◆ **Work instruction**
Copy out all lines of the records in which the word "stand" appears.

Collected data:
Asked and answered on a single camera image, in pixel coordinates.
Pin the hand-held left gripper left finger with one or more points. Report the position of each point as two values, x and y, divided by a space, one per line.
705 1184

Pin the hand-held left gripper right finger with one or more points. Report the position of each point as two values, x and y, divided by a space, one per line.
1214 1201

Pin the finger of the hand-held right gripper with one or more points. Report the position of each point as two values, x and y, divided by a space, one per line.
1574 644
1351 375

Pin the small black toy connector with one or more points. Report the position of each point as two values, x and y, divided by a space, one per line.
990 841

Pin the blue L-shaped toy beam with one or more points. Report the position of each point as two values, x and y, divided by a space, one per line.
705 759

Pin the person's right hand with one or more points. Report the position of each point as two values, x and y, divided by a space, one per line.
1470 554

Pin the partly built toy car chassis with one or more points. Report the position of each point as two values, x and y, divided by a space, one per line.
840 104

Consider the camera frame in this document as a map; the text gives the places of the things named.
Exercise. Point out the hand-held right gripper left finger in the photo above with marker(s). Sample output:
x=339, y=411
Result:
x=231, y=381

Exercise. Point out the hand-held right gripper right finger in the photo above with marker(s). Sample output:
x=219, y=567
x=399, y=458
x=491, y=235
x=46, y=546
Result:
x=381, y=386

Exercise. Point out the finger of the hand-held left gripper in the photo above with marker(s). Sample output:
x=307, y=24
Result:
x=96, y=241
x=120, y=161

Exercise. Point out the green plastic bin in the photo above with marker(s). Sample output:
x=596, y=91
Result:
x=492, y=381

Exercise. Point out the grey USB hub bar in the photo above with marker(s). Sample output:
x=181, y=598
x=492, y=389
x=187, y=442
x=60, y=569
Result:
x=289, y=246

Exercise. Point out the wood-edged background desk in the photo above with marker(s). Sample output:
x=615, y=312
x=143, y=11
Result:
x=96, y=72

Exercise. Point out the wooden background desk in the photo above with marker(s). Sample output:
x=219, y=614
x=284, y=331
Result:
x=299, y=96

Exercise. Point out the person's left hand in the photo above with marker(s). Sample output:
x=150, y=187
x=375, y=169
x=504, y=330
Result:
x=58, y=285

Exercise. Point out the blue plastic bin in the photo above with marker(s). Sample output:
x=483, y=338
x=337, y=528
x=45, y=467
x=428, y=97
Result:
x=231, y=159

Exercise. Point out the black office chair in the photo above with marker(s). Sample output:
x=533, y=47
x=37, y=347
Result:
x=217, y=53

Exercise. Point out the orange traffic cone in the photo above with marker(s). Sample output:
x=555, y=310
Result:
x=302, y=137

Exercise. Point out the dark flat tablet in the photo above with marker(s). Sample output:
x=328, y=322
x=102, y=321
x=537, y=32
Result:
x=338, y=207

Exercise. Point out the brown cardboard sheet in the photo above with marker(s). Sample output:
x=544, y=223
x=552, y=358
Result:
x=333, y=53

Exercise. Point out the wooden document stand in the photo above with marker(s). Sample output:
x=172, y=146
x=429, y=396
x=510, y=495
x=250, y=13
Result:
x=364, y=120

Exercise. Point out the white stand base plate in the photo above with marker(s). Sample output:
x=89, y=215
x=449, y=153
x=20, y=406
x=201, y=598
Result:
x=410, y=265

◆ **Task response**
Exercise. Point out the wooden document stand in the photo above with marker(s). Sample output:
Exercise. Point out the white stand base plate in the photo above with marker(s). Sample output:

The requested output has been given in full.